# Task prompt:
Please report every line of the listing below that has the word "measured" in it.

# Source material:
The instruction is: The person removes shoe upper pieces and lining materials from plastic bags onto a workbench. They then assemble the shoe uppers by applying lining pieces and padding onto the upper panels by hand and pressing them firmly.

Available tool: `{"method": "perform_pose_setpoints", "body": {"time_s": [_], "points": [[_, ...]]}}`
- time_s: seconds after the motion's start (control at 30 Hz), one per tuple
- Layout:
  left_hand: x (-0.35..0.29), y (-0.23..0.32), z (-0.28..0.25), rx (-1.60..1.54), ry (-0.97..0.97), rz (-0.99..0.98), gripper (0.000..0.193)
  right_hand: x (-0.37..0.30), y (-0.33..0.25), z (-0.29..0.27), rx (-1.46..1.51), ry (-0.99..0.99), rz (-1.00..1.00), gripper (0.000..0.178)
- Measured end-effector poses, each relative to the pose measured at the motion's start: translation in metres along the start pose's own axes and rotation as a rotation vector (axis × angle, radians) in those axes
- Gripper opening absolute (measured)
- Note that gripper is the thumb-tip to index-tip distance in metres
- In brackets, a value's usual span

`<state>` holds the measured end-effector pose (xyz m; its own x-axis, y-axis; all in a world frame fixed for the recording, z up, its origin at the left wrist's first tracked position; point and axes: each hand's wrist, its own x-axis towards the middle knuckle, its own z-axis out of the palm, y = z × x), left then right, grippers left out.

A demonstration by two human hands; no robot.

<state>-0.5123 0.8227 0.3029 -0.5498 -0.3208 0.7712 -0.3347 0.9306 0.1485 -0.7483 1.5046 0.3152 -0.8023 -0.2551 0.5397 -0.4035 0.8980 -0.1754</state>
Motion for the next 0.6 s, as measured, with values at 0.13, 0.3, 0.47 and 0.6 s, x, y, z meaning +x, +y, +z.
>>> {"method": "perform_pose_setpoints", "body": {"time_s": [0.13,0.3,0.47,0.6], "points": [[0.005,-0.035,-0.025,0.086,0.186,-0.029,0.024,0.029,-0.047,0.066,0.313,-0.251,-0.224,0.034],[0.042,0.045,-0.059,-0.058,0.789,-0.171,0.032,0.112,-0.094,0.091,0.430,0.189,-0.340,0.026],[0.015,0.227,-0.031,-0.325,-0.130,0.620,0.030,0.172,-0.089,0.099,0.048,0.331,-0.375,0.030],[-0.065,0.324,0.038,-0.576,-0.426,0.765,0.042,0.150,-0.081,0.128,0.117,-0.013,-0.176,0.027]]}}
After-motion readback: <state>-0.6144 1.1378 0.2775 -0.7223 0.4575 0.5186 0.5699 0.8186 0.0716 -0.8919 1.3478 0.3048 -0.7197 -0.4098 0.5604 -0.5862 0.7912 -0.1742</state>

# The answer:
- Measured end-effector poses, each relative to the pose measured at the motion's start: translation in metres along the start pose's own axes and rotation as a rotation vector (axis × angle, radians) in those axes
- Gripper opening absolute (measured)
`<state>` holds the measured end-effector pose (xyz m; its own x-axis, y-axis; all in a world frame fixed for the recording, z up, its origin at the left wrist's first tracked position; point and axes: each hand's wrist, its own x-axis towards the middle knuckle, its own z-axis out of the palm, y = z × x), left then right, grippers left out.
Motion for the next 0.6 s, as measured, with values at 0.13, 0.3, 0.47 and 0.6 s, x, y, z meaning +x, +y, +z.

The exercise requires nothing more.